TASK TO COMPLETE:
List each line of the data in which the string "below" appears.

PROVIDED DATA:
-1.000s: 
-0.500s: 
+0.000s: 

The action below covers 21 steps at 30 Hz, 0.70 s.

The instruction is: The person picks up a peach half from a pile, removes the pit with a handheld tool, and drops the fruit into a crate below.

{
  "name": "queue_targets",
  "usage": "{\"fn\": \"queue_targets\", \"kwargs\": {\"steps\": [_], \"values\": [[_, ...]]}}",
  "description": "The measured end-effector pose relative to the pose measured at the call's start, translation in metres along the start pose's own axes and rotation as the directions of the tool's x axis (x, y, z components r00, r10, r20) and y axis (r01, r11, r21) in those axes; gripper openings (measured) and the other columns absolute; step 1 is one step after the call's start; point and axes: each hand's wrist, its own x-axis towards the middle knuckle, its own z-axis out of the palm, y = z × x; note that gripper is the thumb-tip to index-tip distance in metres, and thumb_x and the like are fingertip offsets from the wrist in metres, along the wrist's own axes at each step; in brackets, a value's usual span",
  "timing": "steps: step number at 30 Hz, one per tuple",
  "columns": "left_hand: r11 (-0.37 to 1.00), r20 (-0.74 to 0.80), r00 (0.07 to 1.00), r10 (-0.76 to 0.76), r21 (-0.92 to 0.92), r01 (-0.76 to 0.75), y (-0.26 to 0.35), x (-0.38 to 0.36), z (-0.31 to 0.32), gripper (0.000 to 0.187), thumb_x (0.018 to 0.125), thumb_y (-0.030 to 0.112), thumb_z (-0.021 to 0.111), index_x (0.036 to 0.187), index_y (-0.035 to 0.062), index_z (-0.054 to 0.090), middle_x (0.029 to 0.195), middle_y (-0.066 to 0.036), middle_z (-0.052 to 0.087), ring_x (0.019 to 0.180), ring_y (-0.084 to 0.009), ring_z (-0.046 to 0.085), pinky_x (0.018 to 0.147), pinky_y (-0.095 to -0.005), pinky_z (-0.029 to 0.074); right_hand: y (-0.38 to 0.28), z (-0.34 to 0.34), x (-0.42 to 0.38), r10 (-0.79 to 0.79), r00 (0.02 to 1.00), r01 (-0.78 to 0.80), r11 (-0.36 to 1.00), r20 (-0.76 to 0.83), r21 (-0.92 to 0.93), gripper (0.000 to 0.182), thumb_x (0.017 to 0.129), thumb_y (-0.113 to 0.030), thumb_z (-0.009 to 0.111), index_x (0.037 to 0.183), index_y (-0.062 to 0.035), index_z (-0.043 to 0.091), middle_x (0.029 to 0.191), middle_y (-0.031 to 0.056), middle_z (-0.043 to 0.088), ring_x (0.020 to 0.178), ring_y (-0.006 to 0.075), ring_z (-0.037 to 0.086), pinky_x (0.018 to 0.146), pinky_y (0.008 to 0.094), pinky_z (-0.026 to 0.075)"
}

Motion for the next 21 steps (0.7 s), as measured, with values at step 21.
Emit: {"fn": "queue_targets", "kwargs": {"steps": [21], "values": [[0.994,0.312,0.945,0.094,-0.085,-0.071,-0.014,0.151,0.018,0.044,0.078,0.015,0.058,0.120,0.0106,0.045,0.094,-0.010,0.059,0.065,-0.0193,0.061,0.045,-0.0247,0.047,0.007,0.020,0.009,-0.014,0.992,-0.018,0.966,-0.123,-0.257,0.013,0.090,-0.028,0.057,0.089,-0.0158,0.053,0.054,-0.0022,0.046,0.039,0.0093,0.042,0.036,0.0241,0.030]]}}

WORKED SOLUTION:
The action below covers 21 steps at 30 Hz, 0.70 s.
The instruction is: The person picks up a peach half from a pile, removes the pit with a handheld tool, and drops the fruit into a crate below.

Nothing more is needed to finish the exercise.